| WHAT NEEDS TO BE DONE |
Below this line is a set of entries; quote exactly the lines from the line that contains "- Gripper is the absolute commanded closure" to the line that contains "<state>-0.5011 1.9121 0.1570", both lines included.
TASK INPUTS Start Marker
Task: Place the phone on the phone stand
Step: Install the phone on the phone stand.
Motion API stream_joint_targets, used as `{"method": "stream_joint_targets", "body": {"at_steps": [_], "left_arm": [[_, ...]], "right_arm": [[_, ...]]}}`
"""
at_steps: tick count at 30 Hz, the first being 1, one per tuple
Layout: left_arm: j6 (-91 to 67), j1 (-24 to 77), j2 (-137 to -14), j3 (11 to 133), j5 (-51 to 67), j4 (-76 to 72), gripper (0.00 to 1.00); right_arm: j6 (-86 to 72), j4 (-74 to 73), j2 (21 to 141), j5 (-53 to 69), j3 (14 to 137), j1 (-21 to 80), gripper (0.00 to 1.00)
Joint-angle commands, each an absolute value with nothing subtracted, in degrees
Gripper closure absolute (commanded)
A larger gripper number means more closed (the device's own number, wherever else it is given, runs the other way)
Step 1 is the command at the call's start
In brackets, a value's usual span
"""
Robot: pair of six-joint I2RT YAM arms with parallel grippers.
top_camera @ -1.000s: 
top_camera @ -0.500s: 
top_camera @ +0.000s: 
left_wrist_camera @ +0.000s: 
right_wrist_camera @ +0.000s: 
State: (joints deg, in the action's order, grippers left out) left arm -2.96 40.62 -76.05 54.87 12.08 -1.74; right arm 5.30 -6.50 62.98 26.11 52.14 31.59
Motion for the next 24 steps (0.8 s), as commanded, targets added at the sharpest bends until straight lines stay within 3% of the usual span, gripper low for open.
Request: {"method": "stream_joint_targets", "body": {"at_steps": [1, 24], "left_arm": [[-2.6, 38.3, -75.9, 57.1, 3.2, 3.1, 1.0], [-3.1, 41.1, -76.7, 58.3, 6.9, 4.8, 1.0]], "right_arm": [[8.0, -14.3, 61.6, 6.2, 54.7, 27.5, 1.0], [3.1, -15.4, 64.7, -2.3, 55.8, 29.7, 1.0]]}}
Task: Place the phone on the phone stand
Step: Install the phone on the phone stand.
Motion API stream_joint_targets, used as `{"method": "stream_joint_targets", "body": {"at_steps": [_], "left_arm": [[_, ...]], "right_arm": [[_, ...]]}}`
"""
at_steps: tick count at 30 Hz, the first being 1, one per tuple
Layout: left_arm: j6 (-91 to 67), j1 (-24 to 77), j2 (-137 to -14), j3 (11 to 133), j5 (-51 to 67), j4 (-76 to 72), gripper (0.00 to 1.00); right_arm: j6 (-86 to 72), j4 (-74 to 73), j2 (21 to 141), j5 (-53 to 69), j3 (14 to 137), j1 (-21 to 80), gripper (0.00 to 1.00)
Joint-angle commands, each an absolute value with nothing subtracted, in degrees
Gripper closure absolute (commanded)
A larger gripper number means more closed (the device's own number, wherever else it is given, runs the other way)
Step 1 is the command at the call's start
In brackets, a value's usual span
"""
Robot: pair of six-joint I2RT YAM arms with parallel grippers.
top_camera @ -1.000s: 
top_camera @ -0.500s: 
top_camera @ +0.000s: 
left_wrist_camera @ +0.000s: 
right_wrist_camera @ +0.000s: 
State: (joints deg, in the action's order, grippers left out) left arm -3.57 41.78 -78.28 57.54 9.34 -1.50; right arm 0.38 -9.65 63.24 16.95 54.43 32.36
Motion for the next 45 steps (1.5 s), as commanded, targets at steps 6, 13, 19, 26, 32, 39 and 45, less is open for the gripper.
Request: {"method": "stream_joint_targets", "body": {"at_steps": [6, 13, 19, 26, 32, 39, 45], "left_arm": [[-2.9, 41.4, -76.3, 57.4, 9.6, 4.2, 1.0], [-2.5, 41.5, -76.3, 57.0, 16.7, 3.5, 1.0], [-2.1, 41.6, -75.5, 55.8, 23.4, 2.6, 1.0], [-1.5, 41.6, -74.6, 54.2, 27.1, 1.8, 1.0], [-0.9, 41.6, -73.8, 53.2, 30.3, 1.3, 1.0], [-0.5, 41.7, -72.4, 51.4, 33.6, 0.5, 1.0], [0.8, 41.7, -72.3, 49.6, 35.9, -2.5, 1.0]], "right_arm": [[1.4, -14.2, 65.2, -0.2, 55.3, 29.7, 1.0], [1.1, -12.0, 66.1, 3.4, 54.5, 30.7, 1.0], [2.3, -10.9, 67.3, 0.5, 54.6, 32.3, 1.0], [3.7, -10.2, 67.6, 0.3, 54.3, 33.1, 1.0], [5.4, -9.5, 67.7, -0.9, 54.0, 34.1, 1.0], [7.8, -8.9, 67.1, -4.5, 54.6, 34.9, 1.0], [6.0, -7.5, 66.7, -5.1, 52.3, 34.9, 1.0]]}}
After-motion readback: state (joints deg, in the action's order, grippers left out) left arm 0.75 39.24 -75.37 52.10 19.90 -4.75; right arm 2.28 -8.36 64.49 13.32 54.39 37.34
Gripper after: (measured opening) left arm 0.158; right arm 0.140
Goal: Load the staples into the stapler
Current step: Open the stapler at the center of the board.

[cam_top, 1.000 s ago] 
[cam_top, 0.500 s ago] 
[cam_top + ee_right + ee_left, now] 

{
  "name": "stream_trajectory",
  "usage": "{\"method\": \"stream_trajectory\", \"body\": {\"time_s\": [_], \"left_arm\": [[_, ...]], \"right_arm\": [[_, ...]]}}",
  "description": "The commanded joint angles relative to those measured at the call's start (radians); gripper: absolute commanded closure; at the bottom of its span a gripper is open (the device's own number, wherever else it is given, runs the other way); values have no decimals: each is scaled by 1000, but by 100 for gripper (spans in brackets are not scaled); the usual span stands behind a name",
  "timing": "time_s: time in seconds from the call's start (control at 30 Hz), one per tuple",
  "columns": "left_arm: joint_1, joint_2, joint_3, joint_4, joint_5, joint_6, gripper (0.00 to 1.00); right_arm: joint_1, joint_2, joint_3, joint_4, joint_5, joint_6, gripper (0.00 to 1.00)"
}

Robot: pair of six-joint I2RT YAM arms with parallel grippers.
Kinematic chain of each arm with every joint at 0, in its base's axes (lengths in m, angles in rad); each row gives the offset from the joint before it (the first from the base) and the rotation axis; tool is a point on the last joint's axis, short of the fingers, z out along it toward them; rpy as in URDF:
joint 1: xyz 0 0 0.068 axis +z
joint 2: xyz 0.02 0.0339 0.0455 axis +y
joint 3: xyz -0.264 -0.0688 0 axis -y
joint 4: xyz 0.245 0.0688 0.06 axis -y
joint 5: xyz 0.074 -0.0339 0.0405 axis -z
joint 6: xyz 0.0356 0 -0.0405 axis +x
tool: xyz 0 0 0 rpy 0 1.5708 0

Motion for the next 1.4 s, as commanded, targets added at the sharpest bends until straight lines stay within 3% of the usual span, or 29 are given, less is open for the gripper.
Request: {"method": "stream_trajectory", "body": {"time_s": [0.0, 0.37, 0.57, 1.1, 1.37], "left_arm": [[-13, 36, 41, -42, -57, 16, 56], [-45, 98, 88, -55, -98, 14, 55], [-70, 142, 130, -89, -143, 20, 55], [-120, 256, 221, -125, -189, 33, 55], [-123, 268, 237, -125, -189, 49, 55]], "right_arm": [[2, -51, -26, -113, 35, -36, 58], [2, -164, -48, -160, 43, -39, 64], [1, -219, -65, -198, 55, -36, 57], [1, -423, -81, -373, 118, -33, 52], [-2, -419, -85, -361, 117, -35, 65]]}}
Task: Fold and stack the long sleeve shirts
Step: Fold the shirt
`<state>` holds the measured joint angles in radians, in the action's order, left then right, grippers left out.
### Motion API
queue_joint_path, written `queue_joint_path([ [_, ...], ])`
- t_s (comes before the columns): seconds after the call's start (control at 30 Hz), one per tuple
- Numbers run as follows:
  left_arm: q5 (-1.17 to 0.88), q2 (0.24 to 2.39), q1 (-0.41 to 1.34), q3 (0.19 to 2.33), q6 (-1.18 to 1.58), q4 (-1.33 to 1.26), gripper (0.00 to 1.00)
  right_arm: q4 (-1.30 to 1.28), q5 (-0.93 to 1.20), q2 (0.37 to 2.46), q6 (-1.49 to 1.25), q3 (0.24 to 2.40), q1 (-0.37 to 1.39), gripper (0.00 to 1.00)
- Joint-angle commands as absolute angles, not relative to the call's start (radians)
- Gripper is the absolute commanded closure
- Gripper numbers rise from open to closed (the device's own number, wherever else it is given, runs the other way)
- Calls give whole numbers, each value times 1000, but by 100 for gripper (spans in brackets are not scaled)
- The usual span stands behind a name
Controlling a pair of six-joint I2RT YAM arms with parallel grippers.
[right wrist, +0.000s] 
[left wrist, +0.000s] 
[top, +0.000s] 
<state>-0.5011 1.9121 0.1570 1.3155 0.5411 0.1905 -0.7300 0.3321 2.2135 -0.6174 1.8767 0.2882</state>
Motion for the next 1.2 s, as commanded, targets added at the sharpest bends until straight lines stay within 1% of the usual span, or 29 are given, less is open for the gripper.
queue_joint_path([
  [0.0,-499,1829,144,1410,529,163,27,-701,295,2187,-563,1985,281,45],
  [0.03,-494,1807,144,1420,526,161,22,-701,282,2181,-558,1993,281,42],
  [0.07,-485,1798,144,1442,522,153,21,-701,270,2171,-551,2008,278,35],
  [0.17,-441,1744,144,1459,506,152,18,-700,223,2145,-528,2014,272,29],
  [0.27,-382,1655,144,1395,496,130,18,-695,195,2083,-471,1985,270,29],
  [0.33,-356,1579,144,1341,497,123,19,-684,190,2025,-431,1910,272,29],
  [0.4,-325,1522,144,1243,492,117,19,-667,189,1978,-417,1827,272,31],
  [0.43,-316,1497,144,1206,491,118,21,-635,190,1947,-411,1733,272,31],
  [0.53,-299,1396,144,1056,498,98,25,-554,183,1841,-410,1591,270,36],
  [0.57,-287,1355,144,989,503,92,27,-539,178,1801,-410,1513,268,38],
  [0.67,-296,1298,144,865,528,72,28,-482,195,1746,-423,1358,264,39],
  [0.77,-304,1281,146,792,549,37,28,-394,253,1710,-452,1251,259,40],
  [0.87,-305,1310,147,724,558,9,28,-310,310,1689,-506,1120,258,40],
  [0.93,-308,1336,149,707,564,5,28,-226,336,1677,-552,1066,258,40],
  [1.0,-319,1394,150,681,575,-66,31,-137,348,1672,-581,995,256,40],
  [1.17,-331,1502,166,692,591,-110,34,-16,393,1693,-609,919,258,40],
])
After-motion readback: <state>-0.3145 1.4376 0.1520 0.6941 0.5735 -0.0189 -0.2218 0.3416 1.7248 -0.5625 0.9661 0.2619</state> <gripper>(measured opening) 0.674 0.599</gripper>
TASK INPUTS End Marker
| FINISHED TASK |
- Gripper is the absolute commanded closure
- Gripper numbers rise from open to closed (the device's own number, wherever else it is given, runs the other way)
- Calls give whole numbers, each value times 1000, but by 100 for gripper (spans in brackets are not scaled)
- The usual span stands behind a name
Controlling a pair of six-joint I2RT YAM arms with parallel grippers.
[right wrist, +0.000s] 
[left wrist, +0.000s] 
[top, +0.000s] 
<state>-0.5011 1.9121 0.1570 1.3155 0.5411 0.1905 -0.7300 0.3321 2.2135 -0.6174 1.8767 0.2882</state>

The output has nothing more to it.